We were back at the Oasis this week, thank you for all who came and thank you for sharing some of your thoughts and feelings. After our meeting I have been thinking of the "Thoughts, Feelings and Behaviour" cycle. Thinking back to my childhood and pondering over some of the thoughts I have about those times, what feelings those thoughts generate and do these feelings effect my behaviour? I've also been thinking, do I dwell too much on the things that went wrong during my childhood and wonder if this is why I've not got too high an opinion of my self and judge myself harshly?
Over the years I've spent an awful lot of time "blaming" my parents for the way I was. However, I now realise that that most parents argue, are not always perfect in parenting skills and probably do the best they can. But hey I had to blame someone didn't I?! Now that I have a better understanding I realise that my Mum and Dad didn't cause my problems, they may have added to them slightly, but not to blame. In fact they were extremely patient with me, I think of myself as a rather "challenging child". Unfortunately neither Mum or Dad are still around, so I can't tell them how well they did and how much I appreciate what they did for me.
So have I filtered out all the good things from my childhood? Possibly and because of that I've decided to reconnect with my childhood a bit more, so I've joined my old school reunion Facebook page and have been to a couple of "meet ups" with some old school folks. I was apprehensive about going at first. What will they think of me? "She's that strange girl who was always anxious and behaved a bit oddly"? "Remember when she did this" or "that"? "She wasn't very popular, keep away from her.." and so on. Well, as yet ( I like to keep my options open) no one has mentioned anything, in fact I have been pleasantly surprised that they remember me more for my sporting achievements and artistic talents! In actual fact they have reminded me of the fun times I had, the filtered out times.
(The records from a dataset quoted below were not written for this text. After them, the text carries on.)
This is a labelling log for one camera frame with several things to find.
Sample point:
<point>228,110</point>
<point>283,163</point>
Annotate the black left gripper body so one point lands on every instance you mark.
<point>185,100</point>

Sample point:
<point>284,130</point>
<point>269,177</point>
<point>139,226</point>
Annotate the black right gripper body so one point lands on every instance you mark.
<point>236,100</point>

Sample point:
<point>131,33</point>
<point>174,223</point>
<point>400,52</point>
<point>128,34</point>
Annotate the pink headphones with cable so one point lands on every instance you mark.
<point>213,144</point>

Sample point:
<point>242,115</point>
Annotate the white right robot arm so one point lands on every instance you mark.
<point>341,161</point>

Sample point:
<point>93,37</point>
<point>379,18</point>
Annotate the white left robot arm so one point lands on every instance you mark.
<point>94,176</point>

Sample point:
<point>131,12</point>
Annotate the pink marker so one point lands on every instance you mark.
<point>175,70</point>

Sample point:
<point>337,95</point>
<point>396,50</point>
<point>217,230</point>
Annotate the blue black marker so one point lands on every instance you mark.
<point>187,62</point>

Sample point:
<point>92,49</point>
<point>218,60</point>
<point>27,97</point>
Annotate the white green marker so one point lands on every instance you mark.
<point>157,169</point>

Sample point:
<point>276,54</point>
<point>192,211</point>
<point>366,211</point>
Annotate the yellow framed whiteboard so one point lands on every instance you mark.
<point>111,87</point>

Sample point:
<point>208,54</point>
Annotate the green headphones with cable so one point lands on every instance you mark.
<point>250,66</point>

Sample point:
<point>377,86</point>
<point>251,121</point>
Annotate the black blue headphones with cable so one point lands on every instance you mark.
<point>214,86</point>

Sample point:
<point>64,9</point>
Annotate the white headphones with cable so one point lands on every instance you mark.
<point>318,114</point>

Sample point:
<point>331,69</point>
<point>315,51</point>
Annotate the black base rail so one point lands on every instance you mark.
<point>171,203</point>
So my thoughts have changed a bit about my childhood experiences, this is helping me come to terms with the bad stuff that happened and find again a part of me that other people remember and yes I am beginning to feel happier about those times.
Although my journey through my mental health condition can be a difficult one, with many long roads to travel, I try to learn from some of the discoveries I come across along the way.